EXERCISE:
Please print the whole listing below exactly as it stands.

SUPPLIED DATA:
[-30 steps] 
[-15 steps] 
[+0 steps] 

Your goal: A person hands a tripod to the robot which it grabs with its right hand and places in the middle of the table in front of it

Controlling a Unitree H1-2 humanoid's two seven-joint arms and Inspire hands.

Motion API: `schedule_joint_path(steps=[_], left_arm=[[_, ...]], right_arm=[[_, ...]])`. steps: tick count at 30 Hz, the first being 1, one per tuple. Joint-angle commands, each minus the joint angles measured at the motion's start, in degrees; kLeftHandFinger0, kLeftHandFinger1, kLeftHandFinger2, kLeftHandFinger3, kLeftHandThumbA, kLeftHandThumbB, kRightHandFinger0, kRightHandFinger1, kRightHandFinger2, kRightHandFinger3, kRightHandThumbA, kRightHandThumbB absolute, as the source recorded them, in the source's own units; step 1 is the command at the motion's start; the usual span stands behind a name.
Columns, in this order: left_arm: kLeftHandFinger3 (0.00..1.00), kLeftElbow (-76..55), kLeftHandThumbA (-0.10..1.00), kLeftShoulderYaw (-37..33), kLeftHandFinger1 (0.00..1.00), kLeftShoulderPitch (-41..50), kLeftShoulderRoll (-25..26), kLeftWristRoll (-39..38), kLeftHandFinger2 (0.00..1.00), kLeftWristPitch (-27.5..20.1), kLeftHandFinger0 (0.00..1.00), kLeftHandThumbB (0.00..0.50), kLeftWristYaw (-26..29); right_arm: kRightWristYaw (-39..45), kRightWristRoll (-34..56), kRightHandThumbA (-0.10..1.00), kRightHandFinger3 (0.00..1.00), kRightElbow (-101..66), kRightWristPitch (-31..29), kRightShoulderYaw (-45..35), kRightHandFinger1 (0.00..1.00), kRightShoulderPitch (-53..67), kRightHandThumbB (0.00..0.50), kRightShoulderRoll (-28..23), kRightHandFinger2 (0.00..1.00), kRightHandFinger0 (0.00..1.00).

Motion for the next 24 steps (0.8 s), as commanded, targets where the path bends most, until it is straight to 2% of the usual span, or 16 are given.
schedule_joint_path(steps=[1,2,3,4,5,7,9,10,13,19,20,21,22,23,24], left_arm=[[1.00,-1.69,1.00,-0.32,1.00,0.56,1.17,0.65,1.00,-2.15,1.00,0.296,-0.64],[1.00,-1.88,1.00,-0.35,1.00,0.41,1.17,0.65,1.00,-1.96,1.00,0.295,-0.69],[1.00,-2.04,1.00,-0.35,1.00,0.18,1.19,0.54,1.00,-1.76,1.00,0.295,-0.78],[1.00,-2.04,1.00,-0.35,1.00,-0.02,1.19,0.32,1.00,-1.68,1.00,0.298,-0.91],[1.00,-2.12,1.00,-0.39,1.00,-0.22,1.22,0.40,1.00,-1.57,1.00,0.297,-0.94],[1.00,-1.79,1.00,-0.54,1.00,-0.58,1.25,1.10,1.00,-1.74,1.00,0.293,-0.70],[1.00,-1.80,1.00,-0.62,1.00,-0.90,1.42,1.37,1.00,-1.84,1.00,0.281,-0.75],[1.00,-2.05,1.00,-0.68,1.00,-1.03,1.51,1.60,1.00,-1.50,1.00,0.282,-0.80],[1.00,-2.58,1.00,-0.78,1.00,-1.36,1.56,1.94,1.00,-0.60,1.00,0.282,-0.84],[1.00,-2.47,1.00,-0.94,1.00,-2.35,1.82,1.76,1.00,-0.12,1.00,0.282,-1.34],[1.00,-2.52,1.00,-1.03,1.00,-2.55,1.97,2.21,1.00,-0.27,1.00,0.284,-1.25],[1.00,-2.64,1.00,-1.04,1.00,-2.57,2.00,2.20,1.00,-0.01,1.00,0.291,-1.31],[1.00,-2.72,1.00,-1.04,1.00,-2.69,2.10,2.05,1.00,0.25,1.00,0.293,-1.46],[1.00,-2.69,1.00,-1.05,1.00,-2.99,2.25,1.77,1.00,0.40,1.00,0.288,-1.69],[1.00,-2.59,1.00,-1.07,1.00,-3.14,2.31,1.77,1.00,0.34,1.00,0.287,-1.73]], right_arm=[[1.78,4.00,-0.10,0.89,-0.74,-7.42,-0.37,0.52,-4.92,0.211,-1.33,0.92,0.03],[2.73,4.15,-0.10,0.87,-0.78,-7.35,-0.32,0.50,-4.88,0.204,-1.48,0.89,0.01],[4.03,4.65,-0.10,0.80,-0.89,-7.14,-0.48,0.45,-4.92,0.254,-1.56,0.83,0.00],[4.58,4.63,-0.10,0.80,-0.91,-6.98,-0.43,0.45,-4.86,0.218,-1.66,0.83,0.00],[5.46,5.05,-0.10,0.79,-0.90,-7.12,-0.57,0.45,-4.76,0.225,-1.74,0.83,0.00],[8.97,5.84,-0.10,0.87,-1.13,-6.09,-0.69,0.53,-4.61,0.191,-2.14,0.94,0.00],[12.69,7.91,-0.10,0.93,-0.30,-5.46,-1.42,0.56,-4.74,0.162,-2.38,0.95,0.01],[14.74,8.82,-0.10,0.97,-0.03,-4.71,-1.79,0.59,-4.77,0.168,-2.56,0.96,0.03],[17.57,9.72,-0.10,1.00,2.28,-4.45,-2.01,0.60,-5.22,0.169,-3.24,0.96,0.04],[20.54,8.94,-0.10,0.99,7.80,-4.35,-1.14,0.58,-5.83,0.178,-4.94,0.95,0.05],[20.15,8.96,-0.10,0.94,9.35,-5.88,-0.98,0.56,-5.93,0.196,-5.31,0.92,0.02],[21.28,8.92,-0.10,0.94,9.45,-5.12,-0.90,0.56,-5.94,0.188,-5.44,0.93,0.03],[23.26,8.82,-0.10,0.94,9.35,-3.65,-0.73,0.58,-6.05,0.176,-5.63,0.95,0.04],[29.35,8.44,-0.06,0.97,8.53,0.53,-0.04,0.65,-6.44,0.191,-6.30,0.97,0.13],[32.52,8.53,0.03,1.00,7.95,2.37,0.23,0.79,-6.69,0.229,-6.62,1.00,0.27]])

SOLVED PROBLEM:
[-30 steps] 
[-15 steps] 
[+0 steps] 

Your goal: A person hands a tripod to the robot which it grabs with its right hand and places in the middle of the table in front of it

Controlling a Unitree H1-2 humanoid's two seven-joint arms and Inspire hands.

Motion API: `schedule_joint_path(steps=[_], left_arm=[[_, ...]], right_arm=[[_, ...]])`. steps: tick count at 30 Hz, the first being 1, one per tuple. Joint-angle commands, each minus the joint angles measured at the motion's start, in degrees; kLeftHandFinger0, kLeftHandFinger1, kLeftHandFinger2, kLeftHandFinger3, kLeftHandThumbA, kLeftHandThumbB, kRightHandFinger0, kRightHandFinger1, kRightHandFinger2, kRightHandFinger3, kRightHandThumbA, kRightHandThumbB absolute, as the source recorded them, in the source's own units; step 1 is the command at the motion's start; the usual span stands behind a name.
Columns, in this order: left_arm: kLeftHandFinger3 (0.00..1.00), kLeftElbow (-76..55), kLeftHandThumbA (-0.10..1.00), kLeftShoulderYaw (-37..33), kLeftHandFinger1 (0.00..1.00), kLeftShoulderPitch (-41..50), kLeftShoulderRoll (-25..26), kLeftWristRoll (-39..38), kLeftHandFinger2 (0.00..1.00), kLeftWristPitch (-27.5..20.1), kLeftHandFinger0 (0.00..1.00), kLeftHandThumbB (0.00..0.50), kLeftWristYaw (-26..29); right_arm: kRightWristYaw (-39..45), kRightWristRoll (-34..56), kRightHandThumbA (-0.10..1.00), kRightHandFinger3 (0.00..1.00), kRightElbow (-101..66), kRightWristPitch (-31..29), kRightShoulderYaw (-45..35), kRightHandFinger1 (0.00..1.00), kRightShoulderPitch (-53..67), kRightHandThumbB (0.00..0.50), kRightShoulderRoll (-28..23), kRightHandFinger2 (0.00..1.00), kRightHandFinger0 (0.00..1.00).

Motion for the next 24 steps (0.8 s), as commanded, targets where the path bends most, until it is straight to 2% of the usual span, or 16 are given.
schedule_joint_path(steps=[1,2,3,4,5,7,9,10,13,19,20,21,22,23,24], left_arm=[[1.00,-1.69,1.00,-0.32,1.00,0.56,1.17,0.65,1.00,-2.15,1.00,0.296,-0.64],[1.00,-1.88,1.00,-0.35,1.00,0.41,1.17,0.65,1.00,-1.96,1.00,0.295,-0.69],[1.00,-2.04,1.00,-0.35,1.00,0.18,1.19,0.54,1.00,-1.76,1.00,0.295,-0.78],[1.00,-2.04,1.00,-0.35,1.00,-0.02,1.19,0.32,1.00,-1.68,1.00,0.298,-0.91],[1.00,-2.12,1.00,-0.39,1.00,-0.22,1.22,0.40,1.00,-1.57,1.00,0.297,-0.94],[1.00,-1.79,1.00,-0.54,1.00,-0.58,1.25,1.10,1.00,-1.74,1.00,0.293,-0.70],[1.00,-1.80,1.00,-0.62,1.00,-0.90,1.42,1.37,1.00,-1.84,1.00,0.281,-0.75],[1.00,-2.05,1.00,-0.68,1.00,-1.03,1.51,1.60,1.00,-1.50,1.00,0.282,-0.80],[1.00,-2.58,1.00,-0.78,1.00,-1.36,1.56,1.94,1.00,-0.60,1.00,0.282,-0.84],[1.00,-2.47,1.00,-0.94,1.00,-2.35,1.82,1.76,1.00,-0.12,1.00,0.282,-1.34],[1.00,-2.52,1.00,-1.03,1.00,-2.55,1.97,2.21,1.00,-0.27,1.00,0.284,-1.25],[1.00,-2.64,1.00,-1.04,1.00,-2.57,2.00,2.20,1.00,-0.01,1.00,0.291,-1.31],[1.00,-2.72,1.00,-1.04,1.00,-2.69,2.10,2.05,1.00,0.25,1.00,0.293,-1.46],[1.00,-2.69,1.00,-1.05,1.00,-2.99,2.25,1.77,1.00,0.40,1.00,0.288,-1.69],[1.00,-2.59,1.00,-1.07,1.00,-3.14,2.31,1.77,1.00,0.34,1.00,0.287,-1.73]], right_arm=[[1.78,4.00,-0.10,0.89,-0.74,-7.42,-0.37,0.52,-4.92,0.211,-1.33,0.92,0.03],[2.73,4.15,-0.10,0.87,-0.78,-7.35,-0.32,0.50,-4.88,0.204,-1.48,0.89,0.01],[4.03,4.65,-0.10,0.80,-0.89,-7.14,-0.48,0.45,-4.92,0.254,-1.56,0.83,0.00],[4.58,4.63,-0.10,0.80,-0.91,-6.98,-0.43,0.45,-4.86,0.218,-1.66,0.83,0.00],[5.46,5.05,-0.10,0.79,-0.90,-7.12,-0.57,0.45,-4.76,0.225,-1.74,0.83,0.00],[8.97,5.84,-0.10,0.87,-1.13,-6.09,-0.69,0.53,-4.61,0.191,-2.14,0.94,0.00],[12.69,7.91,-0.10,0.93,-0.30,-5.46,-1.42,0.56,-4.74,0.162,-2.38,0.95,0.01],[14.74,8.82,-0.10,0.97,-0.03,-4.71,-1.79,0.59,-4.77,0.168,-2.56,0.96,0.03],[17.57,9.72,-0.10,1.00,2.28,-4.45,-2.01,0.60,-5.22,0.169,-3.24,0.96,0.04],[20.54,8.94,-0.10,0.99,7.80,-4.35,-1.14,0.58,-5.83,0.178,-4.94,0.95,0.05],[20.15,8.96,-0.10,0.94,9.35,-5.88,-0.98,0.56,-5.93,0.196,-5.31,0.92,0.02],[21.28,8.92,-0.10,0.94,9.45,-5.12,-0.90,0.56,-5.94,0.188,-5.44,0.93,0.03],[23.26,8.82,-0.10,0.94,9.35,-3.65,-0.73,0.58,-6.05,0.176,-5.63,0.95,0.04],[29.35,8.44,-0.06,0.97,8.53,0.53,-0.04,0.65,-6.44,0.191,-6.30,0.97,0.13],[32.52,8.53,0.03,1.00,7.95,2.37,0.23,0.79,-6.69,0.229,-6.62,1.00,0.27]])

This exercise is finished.